The material below includes pictures; leave them out and return only the lines between the line containing "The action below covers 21" and the line containing "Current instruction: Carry", inclusive, word for word.
[Opening Provided material section]
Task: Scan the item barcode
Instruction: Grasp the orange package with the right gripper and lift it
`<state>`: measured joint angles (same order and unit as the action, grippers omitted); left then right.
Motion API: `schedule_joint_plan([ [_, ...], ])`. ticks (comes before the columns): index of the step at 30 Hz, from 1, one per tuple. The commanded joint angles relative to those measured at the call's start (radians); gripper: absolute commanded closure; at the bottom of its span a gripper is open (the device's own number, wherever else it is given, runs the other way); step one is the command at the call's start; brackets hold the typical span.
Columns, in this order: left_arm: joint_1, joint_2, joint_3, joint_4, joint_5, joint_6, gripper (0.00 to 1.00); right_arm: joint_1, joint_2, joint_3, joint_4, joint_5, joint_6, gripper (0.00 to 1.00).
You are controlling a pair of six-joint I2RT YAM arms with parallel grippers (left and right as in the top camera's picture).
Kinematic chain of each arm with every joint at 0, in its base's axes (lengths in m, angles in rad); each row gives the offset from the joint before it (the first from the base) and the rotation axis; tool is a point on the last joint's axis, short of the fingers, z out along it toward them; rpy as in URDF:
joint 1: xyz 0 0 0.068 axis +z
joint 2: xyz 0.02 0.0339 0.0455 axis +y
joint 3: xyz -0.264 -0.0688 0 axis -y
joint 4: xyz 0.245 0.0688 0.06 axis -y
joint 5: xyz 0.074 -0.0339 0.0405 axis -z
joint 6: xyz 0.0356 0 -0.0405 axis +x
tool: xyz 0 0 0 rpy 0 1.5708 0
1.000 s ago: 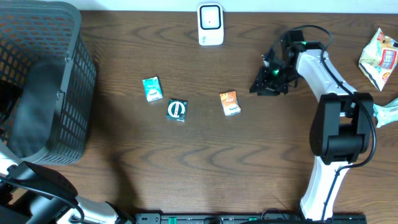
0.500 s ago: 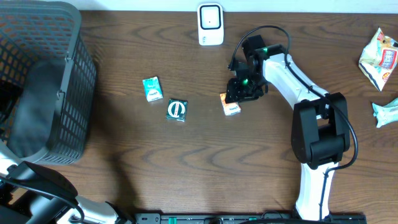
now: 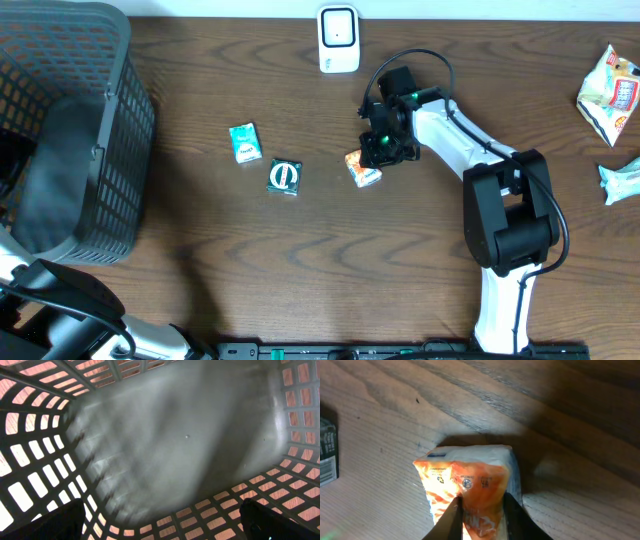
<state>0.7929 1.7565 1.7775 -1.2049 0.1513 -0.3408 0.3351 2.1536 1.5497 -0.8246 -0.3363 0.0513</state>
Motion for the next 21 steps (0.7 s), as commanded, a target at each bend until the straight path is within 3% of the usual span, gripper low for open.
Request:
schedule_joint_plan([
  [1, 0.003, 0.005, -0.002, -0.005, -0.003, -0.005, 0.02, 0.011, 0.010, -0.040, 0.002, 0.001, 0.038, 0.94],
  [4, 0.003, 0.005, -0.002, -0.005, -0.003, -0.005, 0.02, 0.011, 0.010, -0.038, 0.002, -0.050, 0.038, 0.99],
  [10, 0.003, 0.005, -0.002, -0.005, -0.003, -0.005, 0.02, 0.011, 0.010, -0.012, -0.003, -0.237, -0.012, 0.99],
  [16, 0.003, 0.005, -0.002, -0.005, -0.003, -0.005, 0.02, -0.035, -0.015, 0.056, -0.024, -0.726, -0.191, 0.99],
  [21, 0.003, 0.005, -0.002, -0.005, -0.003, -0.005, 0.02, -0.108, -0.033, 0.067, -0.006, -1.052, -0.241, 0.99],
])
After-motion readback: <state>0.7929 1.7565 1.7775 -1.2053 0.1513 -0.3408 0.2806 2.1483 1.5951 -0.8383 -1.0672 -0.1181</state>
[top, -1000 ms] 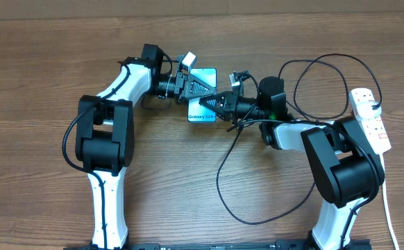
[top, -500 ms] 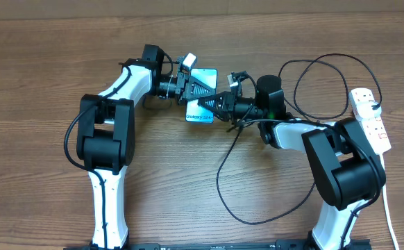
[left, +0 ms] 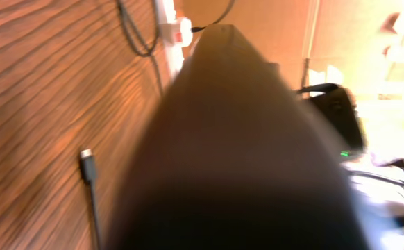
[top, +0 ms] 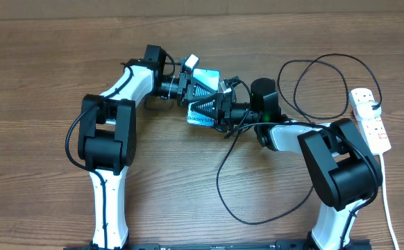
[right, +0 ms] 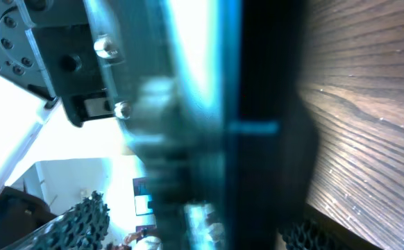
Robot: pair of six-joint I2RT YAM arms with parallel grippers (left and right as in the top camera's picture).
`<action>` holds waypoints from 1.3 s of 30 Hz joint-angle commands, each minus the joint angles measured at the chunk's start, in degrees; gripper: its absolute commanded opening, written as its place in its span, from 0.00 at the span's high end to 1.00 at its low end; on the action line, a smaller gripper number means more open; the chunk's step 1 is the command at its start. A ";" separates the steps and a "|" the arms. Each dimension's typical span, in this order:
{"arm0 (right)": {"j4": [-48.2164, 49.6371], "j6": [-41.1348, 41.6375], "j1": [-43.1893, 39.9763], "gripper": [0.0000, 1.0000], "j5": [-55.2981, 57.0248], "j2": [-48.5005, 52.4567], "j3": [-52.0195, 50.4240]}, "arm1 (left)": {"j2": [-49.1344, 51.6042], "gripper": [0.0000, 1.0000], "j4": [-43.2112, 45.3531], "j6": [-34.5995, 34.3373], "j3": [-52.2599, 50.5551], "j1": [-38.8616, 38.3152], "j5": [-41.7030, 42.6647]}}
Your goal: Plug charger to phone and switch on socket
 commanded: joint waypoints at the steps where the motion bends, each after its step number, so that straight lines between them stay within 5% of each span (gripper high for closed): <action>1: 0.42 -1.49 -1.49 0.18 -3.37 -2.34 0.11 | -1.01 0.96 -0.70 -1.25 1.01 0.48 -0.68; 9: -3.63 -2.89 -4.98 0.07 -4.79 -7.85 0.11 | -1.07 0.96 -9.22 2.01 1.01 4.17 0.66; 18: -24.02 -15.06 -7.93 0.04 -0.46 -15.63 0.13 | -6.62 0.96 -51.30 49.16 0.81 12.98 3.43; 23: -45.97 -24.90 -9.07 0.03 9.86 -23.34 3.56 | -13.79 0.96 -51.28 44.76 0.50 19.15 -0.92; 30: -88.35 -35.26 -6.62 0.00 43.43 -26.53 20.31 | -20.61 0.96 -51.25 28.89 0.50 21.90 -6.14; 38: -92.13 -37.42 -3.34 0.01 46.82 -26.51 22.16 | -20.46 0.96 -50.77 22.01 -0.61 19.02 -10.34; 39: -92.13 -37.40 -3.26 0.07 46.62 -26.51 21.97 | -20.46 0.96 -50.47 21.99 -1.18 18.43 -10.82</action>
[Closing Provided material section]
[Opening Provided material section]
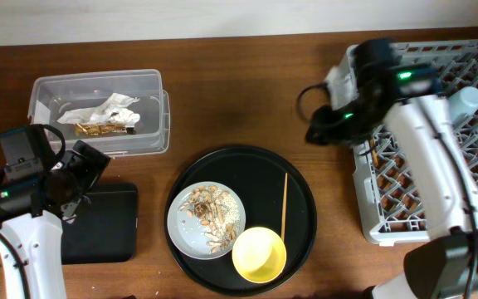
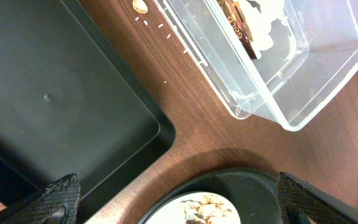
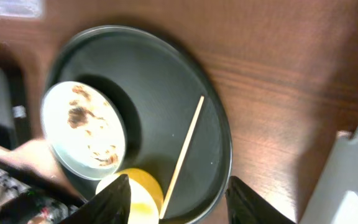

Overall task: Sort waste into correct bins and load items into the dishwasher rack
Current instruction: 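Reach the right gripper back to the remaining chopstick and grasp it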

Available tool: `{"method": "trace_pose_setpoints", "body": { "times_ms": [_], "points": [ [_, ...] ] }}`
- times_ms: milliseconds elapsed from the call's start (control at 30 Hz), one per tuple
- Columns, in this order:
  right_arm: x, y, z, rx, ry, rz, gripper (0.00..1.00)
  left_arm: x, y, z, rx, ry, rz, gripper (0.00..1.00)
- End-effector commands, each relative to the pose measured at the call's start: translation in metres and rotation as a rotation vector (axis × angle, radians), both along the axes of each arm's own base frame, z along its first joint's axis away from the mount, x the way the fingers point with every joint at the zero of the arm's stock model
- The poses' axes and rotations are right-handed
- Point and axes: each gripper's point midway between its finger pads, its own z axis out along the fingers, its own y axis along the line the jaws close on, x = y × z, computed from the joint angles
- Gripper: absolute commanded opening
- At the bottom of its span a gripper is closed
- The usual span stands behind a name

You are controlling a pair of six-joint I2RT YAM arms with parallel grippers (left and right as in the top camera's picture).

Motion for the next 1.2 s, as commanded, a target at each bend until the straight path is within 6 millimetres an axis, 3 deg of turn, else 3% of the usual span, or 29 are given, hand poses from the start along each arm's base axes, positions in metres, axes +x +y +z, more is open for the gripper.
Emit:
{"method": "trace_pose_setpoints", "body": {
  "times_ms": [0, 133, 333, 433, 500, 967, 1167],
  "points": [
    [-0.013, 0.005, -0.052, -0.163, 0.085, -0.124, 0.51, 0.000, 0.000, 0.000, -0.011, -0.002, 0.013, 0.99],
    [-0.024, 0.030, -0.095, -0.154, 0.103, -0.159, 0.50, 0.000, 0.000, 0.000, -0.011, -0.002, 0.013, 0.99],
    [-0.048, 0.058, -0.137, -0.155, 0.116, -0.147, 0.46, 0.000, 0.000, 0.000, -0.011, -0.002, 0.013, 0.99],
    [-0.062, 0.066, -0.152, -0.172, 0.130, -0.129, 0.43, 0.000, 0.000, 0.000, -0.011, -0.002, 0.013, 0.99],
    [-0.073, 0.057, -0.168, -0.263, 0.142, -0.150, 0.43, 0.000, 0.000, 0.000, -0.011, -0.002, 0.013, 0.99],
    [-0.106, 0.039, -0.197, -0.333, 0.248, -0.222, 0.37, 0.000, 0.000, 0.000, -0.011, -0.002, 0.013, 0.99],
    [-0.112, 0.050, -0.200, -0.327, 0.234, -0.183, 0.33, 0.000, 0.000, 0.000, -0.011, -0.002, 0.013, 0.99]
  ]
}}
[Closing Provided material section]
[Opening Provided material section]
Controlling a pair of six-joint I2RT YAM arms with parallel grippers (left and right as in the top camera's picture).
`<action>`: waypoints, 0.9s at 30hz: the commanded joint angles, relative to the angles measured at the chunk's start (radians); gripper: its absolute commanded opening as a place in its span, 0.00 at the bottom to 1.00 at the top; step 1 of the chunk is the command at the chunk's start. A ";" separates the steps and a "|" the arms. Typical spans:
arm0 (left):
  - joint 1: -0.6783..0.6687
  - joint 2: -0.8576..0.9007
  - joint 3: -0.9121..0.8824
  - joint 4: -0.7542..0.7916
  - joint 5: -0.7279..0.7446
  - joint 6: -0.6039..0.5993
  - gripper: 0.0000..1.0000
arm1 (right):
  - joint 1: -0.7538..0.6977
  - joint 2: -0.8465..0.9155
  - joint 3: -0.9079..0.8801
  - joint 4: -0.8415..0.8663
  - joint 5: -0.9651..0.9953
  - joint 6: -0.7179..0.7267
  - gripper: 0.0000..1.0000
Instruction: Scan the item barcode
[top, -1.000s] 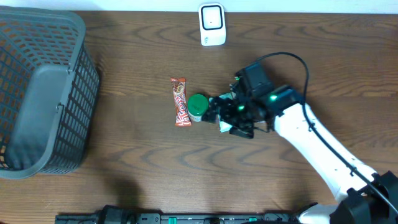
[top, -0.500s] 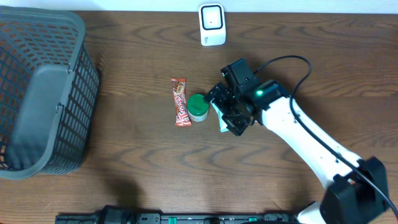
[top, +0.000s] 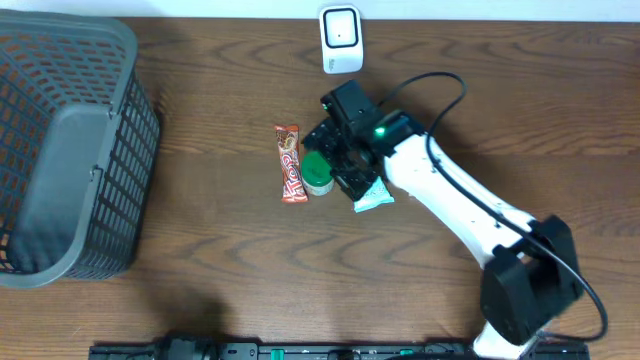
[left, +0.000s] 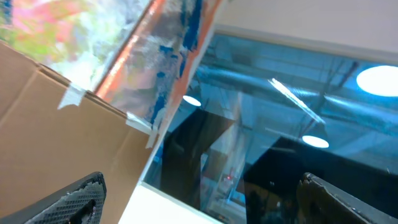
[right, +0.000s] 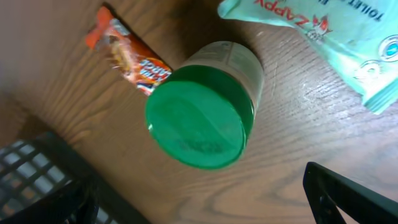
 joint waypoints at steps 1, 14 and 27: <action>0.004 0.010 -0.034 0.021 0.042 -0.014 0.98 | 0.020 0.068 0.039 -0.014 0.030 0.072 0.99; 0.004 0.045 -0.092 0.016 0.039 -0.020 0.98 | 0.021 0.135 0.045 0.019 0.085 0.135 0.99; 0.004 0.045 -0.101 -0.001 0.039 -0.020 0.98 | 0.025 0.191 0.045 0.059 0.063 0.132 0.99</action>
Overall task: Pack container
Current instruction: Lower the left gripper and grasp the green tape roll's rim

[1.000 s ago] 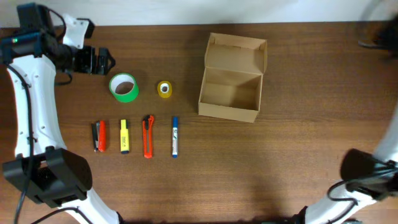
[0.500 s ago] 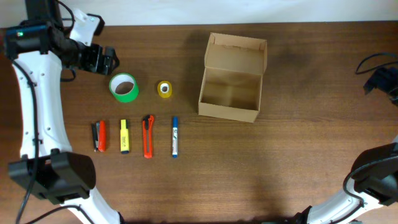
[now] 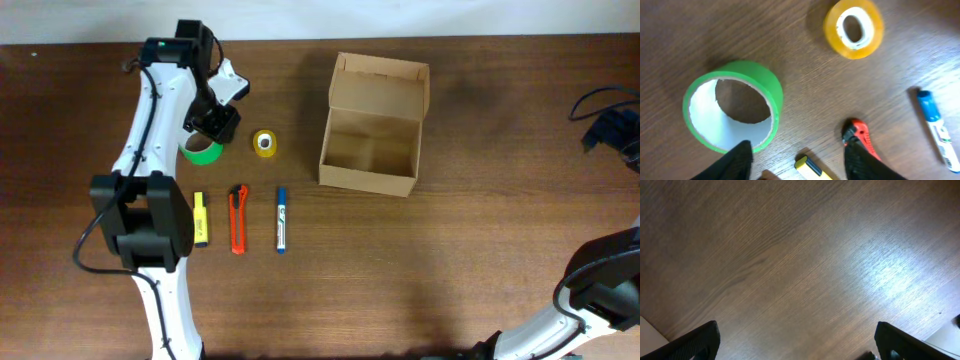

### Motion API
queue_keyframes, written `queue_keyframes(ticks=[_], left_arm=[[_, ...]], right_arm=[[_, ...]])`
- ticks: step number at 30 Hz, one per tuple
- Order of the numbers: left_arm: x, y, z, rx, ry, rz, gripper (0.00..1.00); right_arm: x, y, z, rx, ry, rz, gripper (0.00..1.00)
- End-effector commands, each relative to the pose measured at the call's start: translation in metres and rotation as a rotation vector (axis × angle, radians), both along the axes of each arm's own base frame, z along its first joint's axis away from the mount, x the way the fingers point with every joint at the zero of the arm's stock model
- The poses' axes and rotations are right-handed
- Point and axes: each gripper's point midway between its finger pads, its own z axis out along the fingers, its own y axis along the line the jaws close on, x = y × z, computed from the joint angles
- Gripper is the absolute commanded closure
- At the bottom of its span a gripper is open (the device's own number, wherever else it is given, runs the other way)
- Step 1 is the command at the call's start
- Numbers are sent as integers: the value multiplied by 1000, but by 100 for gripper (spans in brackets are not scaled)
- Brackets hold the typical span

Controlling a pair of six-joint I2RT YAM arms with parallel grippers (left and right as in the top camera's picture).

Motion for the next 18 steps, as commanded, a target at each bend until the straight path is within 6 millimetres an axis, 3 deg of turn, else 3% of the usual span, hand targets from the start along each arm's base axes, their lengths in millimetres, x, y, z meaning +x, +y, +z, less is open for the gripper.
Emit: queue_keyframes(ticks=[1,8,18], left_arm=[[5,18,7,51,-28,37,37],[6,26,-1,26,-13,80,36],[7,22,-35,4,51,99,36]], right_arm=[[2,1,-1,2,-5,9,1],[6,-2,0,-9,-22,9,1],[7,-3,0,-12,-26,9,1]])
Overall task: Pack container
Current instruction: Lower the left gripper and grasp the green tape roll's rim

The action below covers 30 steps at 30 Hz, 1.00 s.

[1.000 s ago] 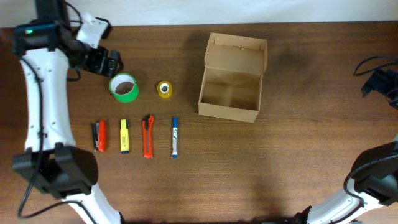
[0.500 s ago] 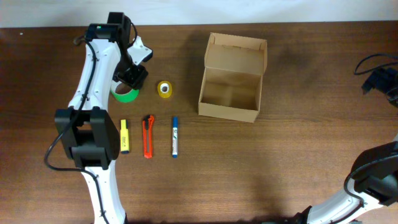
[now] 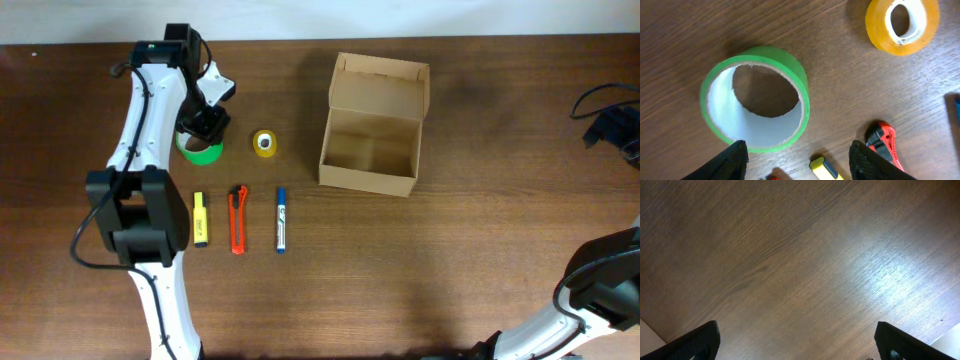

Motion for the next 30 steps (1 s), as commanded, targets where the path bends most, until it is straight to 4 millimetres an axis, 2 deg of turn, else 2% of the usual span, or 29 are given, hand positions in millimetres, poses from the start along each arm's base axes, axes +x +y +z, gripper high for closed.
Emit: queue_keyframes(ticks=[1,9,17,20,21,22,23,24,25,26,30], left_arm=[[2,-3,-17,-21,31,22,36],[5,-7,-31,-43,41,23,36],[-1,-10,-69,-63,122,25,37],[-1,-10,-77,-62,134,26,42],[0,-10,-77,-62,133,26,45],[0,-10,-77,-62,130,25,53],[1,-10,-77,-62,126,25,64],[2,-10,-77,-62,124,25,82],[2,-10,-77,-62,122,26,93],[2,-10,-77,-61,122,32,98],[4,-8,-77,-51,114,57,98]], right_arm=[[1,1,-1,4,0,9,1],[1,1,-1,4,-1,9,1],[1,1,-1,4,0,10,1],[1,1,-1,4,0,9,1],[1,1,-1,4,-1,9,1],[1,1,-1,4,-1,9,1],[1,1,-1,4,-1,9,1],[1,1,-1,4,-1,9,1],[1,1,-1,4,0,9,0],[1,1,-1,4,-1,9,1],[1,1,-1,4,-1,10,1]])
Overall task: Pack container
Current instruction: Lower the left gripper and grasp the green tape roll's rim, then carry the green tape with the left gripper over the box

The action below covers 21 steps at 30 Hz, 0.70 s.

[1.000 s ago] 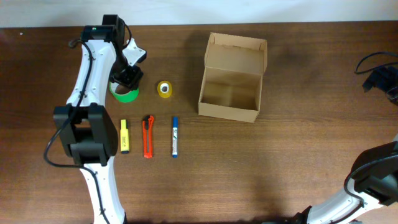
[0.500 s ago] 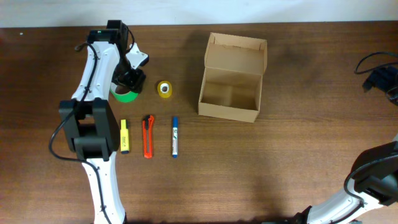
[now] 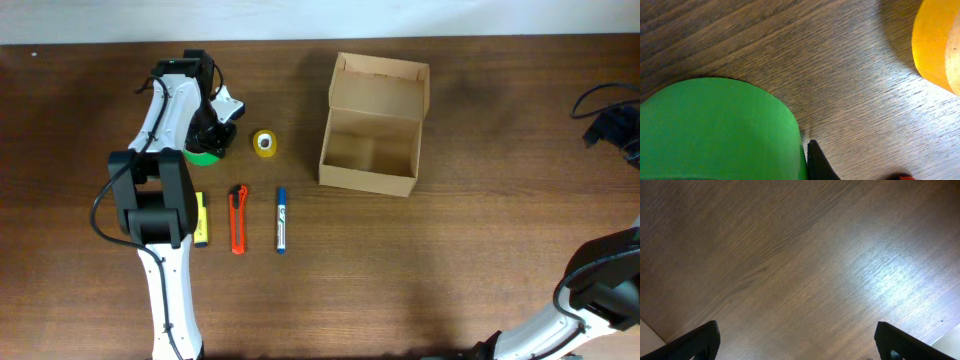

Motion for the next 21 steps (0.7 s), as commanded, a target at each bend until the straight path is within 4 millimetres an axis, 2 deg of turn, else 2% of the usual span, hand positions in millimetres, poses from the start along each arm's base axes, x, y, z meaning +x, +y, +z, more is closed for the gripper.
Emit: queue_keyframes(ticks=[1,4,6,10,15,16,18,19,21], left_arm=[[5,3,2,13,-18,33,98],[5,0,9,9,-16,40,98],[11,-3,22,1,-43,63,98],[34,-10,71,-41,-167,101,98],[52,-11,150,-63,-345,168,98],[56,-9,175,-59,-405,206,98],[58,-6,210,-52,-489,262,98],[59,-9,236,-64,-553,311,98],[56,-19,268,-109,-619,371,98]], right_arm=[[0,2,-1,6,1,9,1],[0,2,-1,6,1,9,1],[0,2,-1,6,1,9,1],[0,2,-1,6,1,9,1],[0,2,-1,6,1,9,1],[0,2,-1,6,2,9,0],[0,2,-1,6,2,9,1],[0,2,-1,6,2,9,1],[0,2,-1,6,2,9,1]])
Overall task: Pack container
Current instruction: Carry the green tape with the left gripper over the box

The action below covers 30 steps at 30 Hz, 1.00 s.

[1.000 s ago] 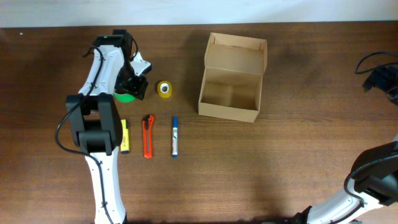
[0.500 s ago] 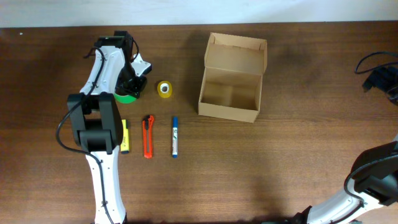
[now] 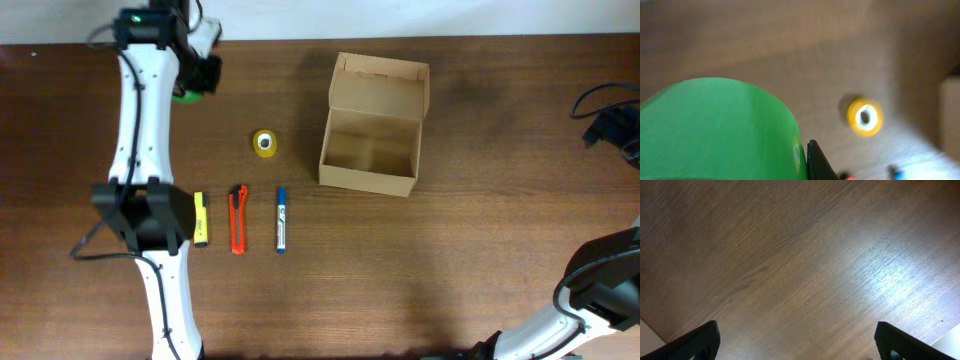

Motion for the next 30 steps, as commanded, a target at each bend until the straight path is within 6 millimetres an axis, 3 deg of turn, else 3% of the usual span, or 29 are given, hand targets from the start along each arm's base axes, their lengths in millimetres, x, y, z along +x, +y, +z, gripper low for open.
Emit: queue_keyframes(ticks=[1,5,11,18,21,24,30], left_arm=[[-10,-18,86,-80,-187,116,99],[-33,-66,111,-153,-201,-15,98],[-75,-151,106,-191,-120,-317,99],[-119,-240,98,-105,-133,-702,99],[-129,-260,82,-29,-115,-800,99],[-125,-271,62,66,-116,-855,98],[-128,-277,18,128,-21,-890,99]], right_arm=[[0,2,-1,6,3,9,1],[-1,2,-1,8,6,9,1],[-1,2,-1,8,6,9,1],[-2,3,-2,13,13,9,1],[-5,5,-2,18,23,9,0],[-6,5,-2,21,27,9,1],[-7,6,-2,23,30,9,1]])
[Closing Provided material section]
Written reply.
The action below covers 21 steps at 30 Hz, 0.70 s.

[1.000 s ago] 
[0.500 s ago] 
[now] 

Motion for the next 21 steps (0.7 s), as commanded, a target at each bend until the straight path is within 4 millimetres an axis, 2 deg of turn, else 2% of the usual span, hand positions in millimetres, poses from the start along each arm's base axes, x, y, z meaning +x, +y, +z, more is closed for the gripper.
Emit: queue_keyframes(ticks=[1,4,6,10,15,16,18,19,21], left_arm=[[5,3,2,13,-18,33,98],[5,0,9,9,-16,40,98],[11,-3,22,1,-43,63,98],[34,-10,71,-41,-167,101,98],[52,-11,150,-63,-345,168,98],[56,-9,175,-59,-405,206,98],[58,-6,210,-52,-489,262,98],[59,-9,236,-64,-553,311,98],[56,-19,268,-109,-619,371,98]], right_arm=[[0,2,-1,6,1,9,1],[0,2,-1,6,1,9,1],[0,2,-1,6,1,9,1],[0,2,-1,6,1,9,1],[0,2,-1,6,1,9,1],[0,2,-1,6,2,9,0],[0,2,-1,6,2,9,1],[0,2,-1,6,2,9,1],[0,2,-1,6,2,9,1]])
Overall task: Pack container
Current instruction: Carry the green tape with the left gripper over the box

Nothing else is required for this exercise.